Laguna, Cavite are sites of next wave of BPO cities

Published by rudy Date posted on March 15, 2009

METRO Laguna and Metro Cavite are the next top destinations for call center sites.

The Business Processing Association/Philippines (BPA/P), Commission on Information and Communications Technology (CICT) and the Department of Trade and Industry (DTI) keep tab of attractive sites to spread the technology and revenue away from Metro Manila and Cebu, now the top locations.

About 50 locations are on the “Next Wave Cities” list, including those with no call centers yet.

“The list tells investors where to locate and gives the cities advice on how they can attract call centers,” explains Gigi Virata, BPA/P’s executive director for Information and Research. “What is important is the level of business process outsourcing employment they can sustain.”

“Competition tends to heat up in major locations like Metro Manila and Metro Cebu and salaries inflate,” she points out. “As a result, employees jump from one company to another.”

“To keep salary rates manageable, the industry needs to spread out,” she adds.

“Attrition rates could also climb as it has in India; thus, we need to handle the growth of the industry properly.”

Up to 80 percent of the outsourcing industry is now in Metro Manila.
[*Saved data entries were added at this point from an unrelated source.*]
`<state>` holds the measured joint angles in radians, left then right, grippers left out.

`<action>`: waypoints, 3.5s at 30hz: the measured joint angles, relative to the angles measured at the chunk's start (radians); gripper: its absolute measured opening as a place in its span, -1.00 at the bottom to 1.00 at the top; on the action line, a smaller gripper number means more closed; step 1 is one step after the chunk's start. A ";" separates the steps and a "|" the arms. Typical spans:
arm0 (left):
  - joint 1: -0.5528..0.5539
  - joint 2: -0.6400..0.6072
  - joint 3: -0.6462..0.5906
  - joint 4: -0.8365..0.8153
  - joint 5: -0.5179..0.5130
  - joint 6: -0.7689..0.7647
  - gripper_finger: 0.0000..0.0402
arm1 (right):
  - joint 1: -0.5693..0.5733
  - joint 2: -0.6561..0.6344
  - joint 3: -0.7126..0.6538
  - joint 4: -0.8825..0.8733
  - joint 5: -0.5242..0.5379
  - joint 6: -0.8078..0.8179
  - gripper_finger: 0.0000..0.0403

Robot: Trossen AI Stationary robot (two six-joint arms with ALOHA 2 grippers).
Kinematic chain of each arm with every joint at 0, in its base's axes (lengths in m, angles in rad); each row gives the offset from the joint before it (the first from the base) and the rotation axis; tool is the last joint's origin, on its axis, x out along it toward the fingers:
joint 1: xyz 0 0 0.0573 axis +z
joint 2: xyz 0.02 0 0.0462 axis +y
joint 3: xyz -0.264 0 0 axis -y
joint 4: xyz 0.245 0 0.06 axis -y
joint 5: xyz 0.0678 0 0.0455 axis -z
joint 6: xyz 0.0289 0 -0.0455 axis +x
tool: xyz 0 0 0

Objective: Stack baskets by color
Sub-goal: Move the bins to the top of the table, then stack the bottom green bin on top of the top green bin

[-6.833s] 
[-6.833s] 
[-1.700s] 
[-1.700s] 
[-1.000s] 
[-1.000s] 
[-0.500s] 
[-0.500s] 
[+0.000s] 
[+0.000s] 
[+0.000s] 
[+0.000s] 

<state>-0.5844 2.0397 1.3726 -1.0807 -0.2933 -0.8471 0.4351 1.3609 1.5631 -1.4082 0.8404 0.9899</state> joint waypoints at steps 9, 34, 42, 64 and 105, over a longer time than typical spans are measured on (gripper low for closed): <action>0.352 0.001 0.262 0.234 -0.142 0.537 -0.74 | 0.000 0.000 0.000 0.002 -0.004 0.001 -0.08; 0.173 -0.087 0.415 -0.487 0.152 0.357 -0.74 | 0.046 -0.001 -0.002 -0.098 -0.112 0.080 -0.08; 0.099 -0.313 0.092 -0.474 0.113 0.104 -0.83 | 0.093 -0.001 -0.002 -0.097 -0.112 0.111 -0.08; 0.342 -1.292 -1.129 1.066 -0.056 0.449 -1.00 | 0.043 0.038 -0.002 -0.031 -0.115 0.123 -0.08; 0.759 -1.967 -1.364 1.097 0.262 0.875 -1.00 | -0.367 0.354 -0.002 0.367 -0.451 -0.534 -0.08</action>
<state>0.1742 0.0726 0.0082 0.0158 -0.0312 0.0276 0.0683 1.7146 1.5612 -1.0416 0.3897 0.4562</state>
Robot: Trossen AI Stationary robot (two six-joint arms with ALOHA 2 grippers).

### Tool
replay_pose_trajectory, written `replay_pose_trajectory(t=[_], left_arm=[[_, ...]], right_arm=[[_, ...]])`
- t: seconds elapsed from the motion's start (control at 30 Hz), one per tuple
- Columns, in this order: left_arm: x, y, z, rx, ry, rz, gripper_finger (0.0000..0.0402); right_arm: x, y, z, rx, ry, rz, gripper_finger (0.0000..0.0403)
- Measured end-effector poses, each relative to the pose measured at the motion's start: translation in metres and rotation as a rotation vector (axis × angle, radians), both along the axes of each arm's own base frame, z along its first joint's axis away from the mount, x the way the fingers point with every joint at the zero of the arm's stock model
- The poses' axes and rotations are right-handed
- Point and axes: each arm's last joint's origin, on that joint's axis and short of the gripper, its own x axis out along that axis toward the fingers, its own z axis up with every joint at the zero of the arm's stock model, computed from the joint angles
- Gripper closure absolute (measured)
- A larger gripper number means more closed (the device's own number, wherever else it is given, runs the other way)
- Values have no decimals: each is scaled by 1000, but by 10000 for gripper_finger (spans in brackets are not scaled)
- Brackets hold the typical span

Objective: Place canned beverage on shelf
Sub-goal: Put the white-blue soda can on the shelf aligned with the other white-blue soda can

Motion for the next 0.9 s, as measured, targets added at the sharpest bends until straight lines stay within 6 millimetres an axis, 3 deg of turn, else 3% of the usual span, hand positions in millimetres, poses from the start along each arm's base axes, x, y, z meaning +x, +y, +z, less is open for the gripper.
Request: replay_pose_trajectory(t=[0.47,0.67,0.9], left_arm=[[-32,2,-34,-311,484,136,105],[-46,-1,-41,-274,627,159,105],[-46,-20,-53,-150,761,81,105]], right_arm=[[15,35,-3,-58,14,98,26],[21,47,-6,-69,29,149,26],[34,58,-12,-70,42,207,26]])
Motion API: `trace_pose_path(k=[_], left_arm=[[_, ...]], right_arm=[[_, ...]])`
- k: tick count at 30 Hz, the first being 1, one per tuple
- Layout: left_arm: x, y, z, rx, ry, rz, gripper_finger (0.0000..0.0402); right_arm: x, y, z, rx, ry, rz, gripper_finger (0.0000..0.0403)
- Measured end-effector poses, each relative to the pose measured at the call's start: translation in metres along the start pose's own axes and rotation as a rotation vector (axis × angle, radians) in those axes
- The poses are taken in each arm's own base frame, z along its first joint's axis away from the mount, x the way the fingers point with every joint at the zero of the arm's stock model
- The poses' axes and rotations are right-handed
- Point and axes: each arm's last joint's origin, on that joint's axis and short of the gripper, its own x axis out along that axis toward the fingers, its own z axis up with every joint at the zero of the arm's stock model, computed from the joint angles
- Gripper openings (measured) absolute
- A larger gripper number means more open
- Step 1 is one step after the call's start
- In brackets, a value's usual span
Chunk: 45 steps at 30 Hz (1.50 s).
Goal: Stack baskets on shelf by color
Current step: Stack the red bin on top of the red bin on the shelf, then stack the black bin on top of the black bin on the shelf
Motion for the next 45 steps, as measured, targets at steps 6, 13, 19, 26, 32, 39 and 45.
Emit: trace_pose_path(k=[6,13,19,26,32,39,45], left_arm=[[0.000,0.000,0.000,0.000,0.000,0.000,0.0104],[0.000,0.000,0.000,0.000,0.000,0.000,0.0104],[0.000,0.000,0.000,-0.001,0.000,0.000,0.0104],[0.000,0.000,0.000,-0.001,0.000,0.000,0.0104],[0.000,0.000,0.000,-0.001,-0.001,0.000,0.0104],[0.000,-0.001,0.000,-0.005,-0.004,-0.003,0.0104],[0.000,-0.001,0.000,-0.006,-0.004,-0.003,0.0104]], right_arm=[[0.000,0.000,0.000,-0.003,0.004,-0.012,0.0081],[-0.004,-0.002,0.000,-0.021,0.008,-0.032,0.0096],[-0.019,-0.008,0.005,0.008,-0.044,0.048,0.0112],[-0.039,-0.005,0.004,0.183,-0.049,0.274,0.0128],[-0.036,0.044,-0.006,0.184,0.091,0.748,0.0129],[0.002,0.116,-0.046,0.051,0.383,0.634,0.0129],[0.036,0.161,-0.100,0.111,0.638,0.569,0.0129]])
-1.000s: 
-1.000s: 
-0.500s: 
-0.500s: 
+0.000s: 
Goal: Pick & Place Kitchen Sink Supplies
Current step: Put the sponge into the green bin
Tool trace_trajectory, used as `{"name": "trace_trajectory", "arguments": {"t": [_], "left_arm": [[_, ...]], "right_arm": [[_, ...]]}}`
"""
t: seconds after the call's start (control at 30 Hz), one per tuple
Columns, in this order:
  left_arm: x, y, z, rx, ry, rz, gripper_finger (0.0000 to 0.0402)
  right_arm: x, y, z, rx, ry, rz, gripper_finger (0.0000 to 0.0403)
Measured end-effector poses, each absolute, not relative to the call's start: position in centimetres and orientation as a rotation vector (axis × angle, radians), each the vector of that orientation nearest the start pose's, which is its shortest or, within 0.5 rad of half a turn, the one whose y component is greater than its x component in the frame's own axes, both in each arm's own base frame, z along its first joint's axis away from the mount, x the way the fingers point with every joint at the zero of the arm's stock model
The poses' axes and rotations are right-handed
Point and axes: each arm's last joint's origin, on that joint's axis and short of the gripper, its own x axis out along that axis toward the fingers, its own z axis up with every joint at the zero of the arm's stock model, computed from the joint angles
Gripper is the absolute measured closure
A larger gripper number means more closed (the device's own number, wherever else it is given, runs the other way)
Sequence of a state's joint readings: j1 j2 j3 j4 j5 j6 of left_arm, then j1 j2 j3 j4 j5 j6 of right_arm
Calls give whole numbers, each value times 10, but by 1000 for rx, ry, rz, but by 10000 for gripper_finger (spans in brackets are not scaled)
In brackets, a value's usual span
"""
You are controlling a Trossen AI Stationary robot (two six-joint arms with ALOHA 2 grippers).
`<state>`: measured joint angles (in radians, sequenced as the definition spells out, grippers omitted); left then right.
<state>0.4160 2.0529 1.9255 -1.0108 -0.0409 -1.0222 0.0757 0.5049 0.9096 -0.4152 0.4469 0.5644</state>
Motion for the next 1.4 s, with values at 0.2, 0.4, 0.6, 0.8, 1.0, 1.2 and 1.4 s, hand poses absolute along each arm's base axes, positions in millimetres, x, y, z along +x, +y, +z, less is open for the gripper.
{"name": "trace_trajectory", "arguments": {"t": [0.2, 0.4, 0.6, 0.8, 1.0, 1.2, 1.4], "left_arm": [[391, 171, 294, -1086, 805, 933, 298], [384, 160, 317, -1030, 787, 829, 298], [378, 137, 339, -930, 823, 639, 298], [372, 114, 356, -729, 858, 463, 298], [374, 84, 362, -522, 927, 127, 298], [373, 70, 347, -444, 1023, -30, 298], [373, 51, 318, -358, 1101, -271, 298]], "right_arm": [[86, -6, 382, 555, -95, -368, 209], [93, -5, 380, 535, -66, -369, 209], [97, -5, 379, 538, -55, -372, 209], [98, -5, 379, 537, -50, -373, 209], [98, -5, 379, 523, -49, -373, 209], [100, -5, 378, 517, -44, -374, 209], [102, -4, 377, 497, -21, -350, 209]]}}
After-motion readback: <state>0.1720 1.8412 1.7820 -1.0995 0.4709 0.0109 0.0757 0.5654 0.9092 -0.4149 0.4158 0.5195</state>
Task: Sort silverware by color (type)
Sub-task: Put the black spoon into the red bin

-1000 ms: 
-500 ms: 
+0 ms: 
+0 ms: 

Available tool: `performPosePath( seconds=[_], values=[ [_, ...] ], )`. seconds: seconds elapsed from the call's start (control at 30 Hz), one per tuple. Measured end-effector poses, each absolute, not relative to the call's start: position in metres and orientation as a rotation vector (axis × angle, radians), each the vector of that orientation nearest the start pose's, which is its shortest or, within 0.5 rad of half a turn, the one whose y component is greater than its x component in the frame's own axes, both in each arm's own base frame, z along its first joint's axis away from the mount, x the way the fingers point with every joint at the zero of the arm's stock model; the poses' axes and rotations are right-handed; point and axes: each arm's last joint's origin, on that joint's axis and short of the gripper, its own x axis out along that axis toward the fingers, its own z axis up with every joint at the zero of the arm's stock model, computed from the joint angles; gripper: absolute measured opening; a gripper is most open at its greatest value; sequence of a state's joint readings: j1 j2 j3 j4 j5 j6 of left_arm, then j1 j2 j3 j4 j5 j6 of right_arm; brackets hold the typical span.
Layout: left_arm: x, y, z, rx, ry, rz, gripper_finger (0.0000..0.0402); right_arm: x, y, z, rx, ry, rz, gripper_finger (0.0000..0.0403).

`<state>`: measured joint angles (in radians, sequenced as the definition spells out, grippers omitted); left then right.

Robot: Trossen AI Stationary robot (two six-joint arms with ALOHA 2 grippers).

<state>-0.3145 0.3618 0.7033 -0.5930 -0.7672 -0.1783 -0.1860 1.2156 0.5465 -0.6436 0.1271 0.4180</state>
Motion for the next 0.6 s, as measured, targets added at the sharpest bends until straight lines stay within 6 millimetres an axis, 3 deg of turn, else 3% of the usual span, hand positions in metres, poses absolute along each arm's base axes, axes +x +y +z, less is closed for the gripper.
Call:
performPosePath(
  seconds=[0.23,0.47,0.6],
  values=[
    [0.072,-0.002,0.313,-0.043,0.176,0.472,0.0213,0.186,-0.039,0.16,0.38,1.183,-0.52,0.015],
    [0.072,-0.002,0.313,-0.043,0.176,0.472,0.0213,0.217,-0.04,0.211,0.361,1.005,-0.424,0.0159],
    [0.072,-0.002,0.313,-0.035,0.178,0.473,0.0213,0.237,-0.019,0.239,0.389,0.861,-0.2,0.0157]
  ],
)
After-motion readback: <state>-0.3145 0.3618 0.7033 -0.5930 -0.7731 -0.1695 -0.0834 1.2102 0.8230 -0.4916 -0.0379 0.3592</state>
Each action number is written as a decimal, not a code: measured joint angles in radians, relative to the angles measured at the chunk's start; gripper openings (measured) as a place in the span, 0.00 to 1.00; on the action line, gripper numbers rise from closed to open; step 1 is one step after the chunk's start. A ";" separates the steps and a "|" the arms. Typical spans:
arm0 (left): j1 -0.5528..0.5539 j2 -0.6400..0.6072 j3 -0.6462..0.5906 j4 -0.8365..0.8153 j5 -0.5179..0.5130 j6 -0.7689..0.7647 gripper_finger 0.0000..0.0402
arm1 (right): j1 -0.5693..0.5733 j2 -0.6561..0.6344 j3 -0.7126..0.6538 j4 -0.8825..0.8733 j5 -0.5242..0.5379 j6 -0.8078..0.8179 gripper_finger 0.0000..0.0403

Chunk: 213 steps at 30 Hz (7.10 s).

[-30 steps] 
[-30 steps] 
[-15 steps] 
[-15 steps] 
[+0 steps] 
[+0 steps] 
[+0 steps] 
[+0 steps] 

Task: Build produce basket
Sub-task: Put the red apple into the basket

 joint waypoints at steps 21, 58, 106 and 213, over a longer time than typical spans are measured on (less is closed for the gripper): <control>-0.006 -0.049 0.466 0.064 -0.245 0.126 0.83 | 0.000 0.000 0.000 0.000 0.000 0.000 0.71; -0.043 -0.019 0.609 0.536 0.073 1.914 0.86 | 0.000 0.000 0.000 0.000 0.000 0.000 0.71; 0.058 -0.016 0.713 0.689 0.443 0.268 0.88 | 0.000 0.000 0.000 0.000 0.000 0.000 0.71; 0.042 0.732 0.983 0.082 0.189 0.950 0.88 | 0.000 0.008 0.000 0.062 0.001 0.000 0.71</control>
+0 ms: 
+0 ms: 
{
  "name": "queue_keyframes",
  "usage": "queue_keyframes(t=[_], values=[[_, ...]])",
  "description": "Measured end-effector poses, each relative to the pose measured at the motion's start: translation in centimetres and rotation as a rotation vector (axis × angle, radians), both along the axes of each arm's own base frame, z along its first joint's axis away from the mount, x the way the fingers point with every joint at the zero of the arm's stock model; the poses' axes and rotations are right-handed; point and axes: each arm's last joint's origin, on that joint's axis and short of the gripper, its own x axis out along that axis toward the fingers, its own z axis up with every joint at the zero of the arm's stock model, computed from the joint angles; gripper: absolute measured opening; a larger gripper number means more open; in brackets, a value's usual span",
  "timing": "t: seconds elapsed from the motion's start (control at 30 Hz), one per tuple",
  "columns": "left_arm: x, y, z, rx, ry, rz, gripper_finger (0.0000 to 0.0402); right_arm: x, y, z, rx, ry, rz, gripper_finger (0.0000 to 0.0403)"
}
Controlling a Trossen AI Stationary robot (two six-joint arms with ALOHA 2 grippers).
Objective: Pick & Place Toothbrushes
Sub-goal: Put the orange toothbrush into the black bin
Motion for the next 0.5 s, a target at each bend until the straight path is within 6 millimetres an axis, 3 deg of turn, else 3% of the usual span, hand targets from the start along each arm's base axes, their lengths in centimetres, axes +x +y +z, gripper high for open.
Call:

But only 25 percent of the graduates come from there.

Provincial call center salaries are lower at P12,000 to P15,000 a month to P15,000 and up in Metro Manila.

The latest Next Wave Cities list puts Metro Laguna (Santa Rosa City, Calamba City, Los Baños, Cabuyao and San Pablo City) as the best outsourcing location in the country.

It validates the view “that areas close to Metro Manila would benefit from the spillovers,” says Oscar Sañez, head of BPA/P, the industry group.

Spreading out sites is essential because over concentration in Metro Manila and Metro Cebu puts “pressures to raise rental rates and salaries,” says BOI Executive Director Celeste Ilagan.

“Having Next Wave Cities and more will help ease the pressure and spread the benefit of employment, higher incomes, and increased business activity across the country,” she says.

The Next Wave Cities project gathers information from sources as diverse as local chambers of commerce, the Commission on Higher Education, the National Statistics Office, the National Statistical Coordination Board, the weather bureau and the police.

Data include vulnerability to natural disturbances; crime rates; the presence of export zone sites and Information and Technology councils; cost of business; quality of roads; access to international and domestic flights; hotels; presence of fiber optic networks (with at least two telephone companies in the location to prevent downtime); rates and reliability of power supply; and cost of labor and office space.

Second highest on the scoreboard is Metro Cavite composed of Dasmariñas, Bacoor, Imus and Cavite City.

Ranked from 3 to 10 are Iloilo City, Davao City, Bacolod City, Angeles-Clark-Mabalacat, Baliuag-Marilao-Meycauayan, Cagayan de Oro, Malolos-Ca-lumpit and Lipa City.

“Metro Laguna taken together ranked the highest for availability of graduates and workers out of more than 30 locations assessed,” says CICT Secretary Ray Anthony Roxas-Chua 3rd. “The talent criteria carries the largest weight, a full 50 percent in the overall ranking, which explains Metro Laguna’s position at the top.”

Laguna is host to several industrial parks and automotive assembly plants. It is also home to quality schools like the University of the Philippines in Los Baños, Ateneo de San Pablo, Colegio de San Juan de Letran, Laguna State Polytechnic, Mapua Institute of Technology in Cabuyao and the Polytechnic University in Santa Rosa, as well as research and development organizations like the International Rice Research Institute.

Cavite has 13 economic zones as well as other industrial estates hosting international and local companies that include some IT and business process outsourcing companies.

After Metro Laguna and Metro Cavite, cities in Mindanao will be the choice destinations for BPOs.

Davao (population: 1.6 million) and nearby Cagayan de Oro, according to the BPA/P and the USAID’s Growth of Equity in Mindanao are “well on the way to becoming BPO hubs.”